▶ **Work instruction**
Copy each record exactly and skip its pictures.

▶ **Study material**

----

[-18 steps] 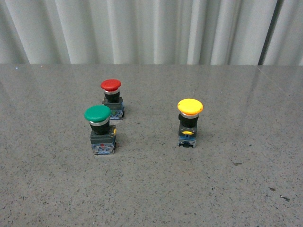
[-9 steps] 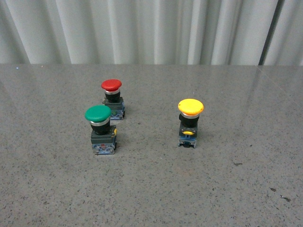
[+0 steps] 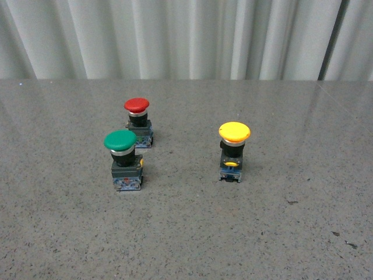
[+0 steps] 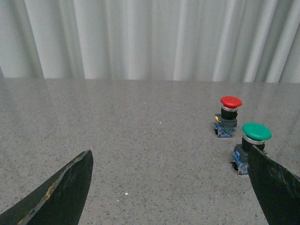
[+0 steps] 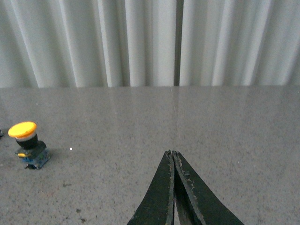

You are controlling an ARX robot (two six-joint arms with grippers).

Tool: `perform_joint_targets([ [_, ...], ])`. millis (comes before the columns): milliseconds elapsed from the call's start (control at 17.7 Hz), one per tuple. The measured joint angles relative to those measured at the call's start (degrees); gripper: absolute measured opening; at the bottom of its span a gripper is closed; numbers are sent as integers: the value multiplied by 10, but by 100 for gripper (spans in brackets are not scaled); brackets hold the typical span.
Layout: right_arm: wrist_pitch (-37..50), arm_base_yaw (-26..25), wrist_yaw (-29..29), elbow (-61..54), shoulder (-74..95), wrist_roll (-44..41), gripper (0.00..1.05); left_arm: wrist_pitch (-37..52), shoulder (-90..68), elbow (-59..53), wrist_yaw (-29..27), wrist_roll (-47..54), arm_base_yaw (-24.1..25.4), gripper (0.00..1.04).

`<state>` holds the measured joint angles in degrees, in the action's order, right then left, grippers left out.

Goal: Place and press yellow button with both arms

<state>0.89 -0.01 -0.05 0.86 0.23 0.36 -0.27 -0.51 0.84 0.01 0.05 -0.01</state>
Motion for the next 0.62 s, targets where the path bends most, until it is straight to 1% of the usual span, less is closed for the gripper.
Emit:
perform_joint_targets([
  [57,-14,0,1,-1,0,0,2,1,0,0,0,0,0,98],
  [170,-9,0,0,-1,0,0,2,0,0,0,-1,0,0,98],
  [226,-12,0,0,-1,0,0,5,0,0,0,0,0,0,98],
  [283,-11,0,0,-1,0,0,16,0,0,0,0,0,0,98],
  [339,-12,0,0,-1,0,0,26,0,0,0,0,0,0,98],
  [452,-11,0,0,-1,0,0,49,0,0,0,0,0,0,98],
  [622,-11,0,0,-1,0,0,82,0,0,0,0,0,0,98],
])
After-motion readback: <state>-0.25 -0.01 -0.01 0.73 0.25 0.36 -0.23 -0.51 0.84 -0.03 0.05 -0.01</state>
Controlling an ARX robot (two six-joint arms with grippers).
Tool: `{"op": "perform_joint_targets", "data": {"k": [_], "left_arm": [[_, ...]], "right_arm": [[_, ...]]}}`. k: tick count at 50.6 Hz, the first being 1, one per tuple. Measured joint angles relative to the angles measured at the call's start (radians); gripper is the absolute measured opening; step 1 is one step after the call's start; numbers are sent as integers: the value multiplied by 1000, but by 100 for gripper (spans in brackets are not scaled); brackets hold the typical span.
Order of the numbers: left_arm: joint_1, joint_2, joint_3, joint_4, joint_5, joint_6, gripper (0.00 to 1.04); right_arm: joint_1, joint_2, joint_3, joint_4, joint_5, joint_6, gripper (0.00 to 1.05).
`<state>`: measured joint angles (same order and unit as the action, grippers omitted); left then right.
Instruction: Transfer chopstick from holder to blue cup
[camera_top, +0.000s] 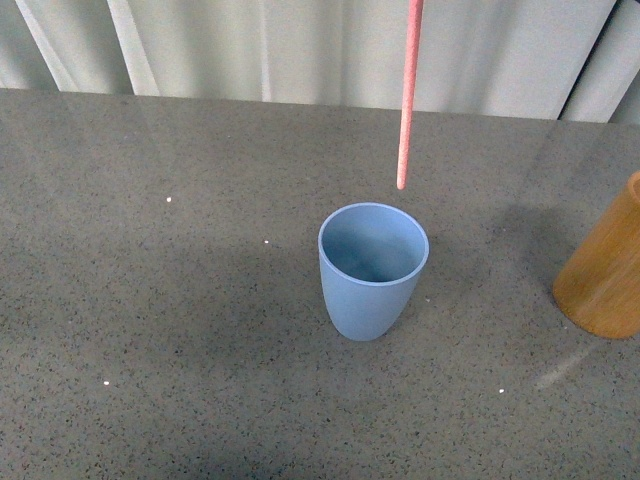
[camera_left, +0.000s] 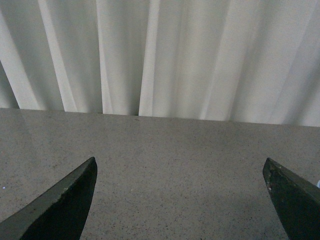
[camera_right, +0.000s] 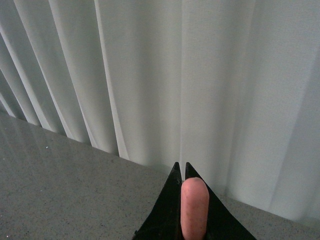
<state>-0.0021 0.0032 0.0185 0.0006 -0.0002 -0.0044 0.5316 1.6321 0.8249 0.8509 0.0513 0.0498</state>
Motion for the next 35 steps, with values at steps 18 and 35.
{"op": "perform_joint_targets", "data": {"k": [18,35], "left_arm": [[0,0,0,0,0,0,98],[0,0,0,0,0,0,98]], "right_arm": [[47,79,-28,48,7,10,1],[54,172,-71,117,20,11,1]]}}
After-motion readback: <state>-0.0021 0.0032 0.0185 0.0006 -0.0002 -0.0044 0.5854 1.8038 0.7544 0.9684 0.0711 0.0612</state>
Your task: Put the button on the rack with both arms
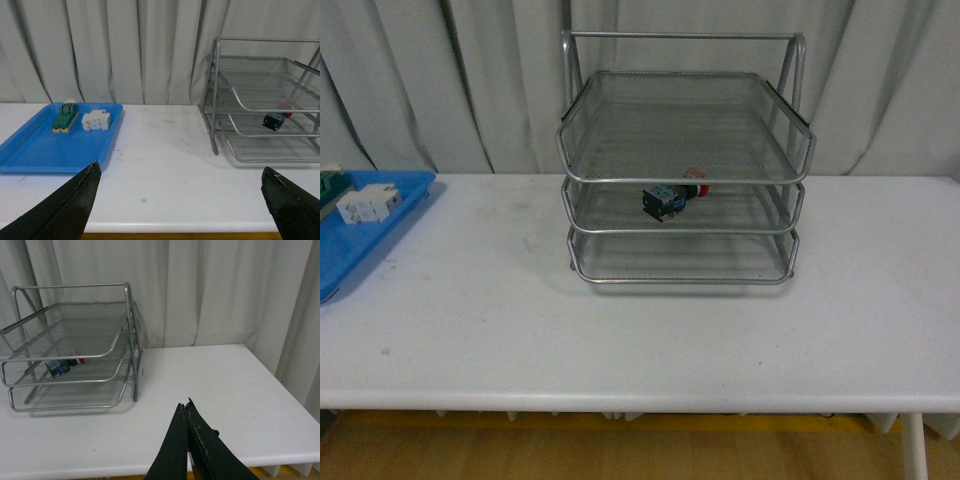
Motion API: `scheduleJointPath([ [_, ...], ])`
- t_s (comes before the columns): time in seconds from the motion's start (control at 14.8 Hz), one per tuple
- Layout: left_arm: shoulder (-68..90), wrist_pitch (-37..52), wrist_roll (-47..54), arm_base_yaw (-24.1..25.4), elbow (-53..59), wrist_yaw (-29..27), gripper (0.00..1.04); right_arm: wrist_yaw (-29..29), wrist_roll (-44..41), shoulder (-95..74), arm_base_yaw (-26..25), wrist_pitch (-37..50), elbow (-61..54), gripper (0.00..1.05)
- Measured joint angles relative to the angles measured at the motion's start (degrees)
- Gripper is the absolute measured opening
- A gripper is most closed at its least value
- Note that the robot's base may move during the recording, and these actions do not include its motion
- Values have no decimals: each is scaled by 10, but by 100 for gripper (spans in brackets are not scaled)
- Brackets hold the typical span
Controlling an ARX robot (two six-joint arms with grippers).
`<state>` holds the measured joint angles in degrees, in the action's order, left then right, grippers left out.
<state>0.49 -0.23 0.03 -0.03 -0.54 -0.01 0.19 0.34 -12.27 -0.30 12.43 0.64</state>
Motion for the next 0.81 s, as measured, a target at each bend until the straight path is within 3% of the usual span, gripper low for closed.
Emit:
scheduleJointPath([
  [0.27, 0, 0, 0, 0, 0, 0, 98, 0, 0, 30, 0, -34, 0, 2],
  [0.34, 0, 0, 0, 0, 0, 0, 98, -2, 0, 98, 0, -128, 0, 2],
  [0.61, 0, 0, 0, 0, 0, 0, 98, -2, -1, 121, 0, -127, 0, 2],
  [0.81, 0, 0, 0, 0, 0, 0, 98, -2, -1, 120, 0, -126, 0, 32],
])
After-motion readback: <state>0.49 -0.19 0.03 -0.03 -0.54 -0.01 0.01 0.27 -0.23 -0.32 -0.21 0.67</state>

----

▶ **Reply**
[-18 steps] 
[-9 steps] 
[+0 steps] 
[+0 steps] 
[+0 steps] 

You are controlling an ARX robot (two six-joint arms with grippers).

Tool: `perform_joint_targets([ [_, ...], ])`. millis (comes before the columns): milliseconds elapsed from the call's start (control at 17.7 Hz), one per tuple. The measured joint angles relative to those measured at the call's start (degrees); gripper: absolute measured opening; at the bottom of its span a gripper is closed; numbers are sent as integers: the value multiplied by 10, but by 100 for gripper (spans in brackets are not scaled); brackets hold the typical span.
Layout: right_arm: wrist_pitch (-37..50), arm_base_yaw (-26..25), wrist_yaw (-29..29), elbow (-61..54), shoulder (-74..95), wrist_roll (-44..41), gripper (0.00..1.05); left_arm: wrist_pitch (-37..52), shoulder (-90..68), elbow (-59..53), wrist_yaw (-29..27), wrist_roll (-47..54), arm_base_yaw (-24.1..25.4), gripper (0.00..1.04).

`<state>` holds the measured joint angles in degrees, in the action's order, right then left, grippers left out.

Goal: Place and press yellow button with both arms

<state>0.89 -0.01 -0.05 0.86 0.23 0.36 -0.27 -0.51 0.84 0.01 0.05 -0.01</state>
Motion for the next 0.62 s, targets where the path bends most, until it is straight to 1% of the usual span, less is closed for the gripper.
Emit:
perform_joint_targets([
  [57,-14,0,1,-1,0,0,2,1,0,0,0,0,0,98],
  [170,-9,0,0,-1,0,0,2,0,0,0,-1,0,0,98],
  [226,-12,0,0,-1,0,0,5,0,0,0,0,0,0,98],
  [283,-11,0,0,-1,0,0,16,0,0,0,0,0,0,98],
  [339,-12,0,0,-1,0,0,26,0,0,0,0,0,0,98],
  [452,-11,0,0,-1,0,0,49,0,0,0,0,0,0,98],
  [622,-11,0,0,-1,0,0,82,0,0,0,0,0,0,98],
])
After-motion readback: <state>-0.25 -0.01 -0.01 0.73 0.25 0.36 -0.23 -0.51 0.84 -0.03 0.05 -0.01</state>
Controlling an ARX robot (two six-joint arms with grippers).
Tool: `{"op": "perform_joint_targets", "data": {"k": [_], "left_arm": [[_, ...]], "right_arm": [[_, ...]]}}`. k: tick count at 50.6 Hz, the first being 1, one per tuple. Measured joint angles relative to the angles measured at the call's start (radians); gripper is the absolute measured opening; step 1 is one step after the call's start; numbers are sent as integers: the value multiplied by 1000, but by 100 for gripper (spans in brackets are not scaled); brackets hold the typical span.
Order of the numbers: left_arm: joint_1, joint_2, joint_3, joint_4, joint_5, joint_6, gripper (0.00 to 1.04); right_arm: joint_1, joint_2, joint_3, joint_4, joint_5, joint_6, gripper (0.00 to 1.05).
`<state>`: measured joint angles (same order and unit as the action, grippers omitted); left then right.
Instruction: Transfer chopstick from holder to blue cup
[camera_top, +0.000s] 
[camera_left, +0.000s] 
[camera_right, +0.000s] 
<state>-0.0021 0.0032 0.0185 0.0006 -0.0002 -0.0044 0.5316 1.6321 0.8249 0.8509 0.0513 0.0498</state>
Motion for the next 35 steps, with values at steps 18 and 35.
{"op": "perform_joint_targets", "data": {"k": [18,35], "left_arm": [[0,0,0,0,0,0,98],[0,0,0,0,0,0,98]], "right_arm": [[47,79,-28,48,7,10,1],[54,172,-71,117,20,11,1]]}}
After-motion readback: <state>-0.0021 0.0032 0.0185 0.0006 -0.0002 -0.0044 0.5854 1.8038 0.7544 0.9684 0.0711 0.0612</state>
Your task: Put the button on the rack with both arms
Motion API: `scheduleJointPath([ [_, ...], ])`
- t_s (comes before the columns): time in seconds from the motion's start (control at 14.8 Hz), one per tuple
- Layout: left_arm: shoulder (-68..90), wrist_pitch (-37..52), wrist_roll (-47..54), arm_base_yaw (-24.1..25.4), elbow (-53..59), wrist_yaw (-29..27), gripper (0.00..1.04); right_arm: wrist_yaw (-29..29), wrist_roll (-44..41), shoulder (-95..74), arm_base_yaw (-26..25), wrist_pitch (-37..50), elbow (-61..54), gripper (0.00..1.05)
- Measured joint angles relative to the angles measured at the motion's start (degrees)
- Gripper is the absolute measured opening
- A gripper is most closed at its least value
- Note that the robot's base may move during the recording, and these actions do not include its motion
- Values have no decimals: each is scaled by 10, but by 100 for gripper (spans in brackets are not scaled)
- Brackets hold the typical span
Controlling an ARX robot (two six-joint arms with grippers).
`<state>` holds the measured joint angles in degrees, in the action's order, left then right, grippers left out.
<state>0.49 -0.23 0.03 -0.03 -0.54 -0.01 0.19 0.34 -12.27 -0.30 12.43 0.64</state>
Motion for the next 0.81 s, as measured, a target at each bend until the straight path is within 3% of the usual span, gripper low for closed.
Emit:
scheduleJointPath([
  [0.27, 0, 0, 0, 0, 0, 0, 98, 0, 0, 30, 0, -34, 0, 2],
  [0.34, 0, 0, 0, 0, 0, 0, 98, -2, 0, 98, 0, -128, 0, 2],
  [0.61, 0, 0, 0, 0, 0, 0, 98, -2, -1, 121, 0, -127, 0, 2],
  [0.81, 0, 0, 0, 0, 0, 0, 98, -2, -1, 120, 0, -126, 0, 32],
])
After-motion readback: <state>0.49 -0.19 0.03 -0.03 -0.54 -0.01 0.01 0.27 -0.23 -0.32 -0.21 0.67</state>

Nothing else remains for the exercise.